**Task prompt**
Take the material below and extract the lines from the one with "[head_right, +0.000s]" through the one with "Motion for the", word for word, without pictures.

········

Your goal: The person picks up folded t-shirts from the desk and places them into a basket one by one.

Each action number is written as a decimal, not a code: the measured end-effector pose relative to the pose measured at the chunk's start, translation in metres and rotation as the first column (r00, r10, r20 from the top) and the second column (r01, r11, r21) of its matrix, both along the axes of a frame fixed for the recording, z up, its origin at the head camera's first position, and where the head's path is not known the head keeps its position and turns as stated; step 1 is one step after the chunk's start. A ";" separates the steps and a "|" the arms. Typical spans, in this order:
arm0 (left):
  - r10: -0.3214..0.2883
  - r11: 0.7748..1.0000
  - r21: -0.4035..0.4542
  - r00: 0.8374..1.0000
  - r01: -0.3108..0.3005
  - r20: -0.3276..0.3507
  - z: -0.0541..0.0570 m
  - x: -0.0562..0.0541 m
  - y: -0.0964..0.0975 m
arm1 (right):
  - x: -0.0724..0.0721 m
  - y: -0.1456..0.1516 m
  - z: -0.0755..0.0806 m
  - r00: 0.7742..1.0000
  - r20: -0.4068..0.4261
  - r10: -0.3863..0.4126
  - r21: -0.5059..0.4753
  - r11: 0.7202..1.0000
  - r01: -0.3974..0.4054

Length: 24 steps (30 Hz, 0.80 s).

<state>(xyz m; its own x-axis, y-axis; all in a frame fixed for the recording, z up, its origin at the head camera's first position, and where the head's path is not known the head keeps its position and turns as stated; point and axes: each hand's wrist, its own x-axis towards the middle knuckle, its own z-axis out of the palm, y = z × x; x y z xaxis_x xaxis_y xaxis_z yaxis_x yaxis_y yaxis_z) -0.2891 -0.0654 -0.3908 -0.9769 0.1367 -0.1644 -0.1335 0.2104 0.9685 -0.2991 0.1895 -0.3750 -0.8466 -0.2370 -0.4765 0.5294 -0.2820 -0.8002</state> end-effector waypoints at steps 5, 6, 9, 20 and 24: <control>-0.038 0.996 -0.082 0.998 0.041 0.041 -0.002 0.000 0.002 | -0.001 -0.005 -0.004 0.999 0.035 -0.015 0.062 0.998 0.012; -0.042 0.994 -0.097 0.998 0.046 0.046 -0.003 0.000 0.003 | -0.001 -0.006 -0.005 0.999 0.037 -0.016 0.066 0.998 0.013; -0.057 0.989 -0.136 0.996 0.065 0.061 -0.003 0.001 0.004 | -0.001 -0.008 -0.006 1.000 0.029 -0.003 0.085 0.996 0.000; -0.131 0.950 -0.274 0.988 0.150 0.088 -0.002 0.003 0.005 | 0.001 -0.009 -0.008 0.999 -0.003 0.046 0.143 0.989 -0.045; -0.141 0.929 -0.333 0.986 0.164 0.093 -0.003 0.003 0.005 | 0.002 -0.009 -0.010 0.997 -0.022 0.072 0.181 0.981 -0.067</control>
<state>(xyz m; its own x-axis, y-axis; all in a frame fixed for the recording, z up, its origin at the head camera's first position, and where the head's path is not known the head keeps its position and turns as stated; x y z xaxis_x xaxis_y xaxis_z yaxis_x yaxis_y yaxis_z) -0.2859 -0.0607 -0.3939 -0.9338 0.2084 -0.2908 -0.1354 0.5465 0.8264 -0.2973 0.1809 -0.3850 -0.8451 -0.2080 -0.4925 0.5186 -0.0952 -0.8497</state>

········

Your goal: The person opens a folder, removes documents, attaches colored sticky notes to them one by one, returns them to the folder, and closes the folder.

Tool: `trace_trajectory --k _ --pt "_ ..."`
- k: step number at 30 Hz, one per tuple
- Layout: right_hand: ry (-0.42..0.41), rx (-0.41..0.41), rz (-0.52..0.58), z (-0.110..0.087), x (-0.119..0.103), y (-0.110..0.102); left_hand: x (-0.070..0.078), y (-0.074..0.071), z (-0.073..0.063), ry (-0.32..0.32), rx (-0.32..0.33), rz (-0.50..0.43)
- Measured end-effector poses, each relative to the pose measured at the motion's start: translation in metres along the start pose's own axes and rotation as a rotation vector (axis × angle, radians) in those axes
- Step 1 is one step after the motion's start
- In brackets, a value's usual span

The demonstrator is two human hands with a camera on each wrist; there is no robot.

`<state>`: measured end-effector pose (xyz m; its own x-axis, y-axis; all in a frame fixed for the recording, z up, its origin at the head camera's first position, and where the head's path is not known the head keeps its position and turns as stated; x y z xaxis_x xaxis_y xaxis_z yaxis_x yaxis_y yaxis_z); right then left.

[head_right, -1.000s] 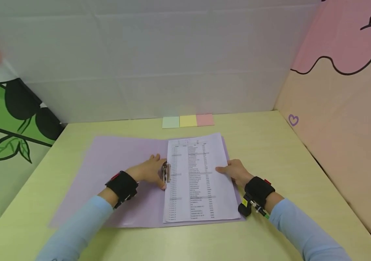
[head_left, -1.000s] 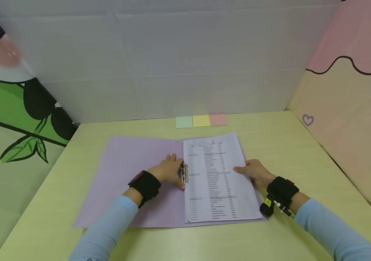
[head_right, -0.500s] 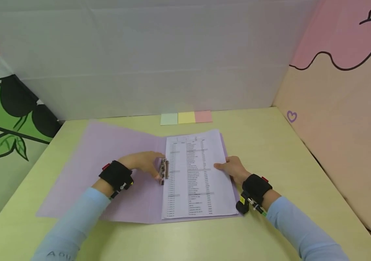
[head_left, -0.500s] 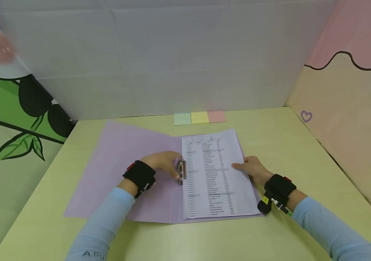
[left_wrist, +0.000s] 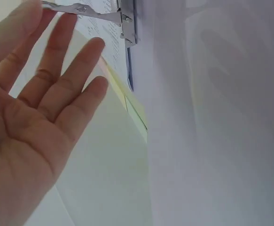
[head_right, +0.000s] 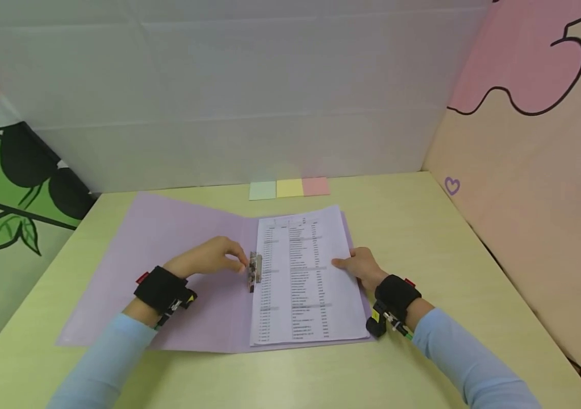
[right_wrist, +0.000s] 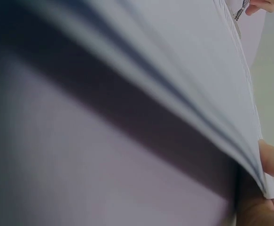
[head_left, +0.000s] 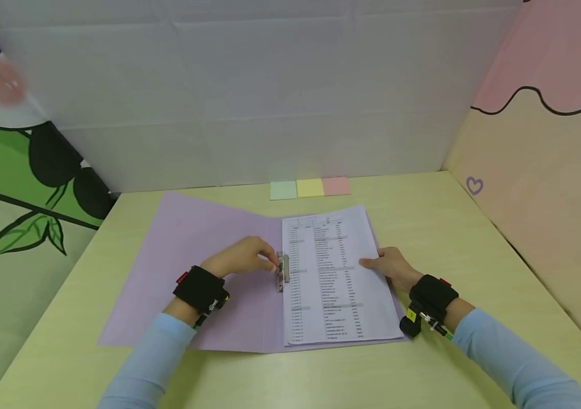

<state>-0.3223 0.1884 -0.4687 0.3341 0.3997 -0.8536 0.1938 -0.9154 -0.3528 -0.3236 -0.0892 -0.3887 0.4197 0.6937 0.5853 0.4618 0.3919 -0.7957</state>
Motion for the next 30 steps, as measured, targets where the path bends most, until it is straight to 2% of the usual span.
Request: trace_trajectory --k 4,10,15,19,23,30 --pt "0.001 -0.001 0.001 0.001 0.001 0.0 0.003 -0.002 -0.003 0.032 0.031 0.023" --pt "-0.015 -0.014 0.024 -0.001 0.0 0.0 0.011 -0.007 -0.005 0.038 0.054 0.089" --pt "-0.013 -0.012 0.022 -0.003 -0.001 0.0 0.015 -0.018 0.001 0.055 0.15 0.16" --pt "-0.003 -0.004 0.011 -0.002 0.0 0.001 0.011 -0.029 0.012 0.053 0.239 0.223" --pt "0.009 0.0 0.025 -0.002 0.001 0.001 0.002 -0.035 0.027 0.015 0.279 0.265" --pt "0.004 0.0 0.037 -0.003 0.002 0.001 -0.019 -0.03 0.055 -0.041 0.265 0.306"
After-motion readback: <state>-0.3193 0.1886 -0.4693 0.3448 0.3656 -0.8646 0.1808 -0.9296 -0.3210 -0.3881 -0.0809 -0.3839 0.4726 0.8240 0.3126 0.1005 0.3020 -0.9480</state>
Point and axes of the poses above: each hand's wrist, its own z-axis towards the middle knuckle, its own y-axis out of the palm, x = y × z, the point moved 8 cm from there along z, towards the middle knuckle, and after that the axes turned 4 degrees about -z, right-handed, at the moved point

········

**Result below**
[head_right, +0.000s] 
[right_wrist, +0.000s] 
[head_left, +0.000s] 

<state>-0.3223 0.1884 -0.4687 0.3341 0.3997 -0.8536 0.1938 -0.9154 -0.3528 -0.3236 -0.0892 -0.3887 0.4197 0.6937 0.5853 0.4618 0.3919 -0.7957</state>
Motion for the next 30 steps, as measured, targets where the path bends most, until it is straight to 2% of the usual span.

No more work is required for the exercise.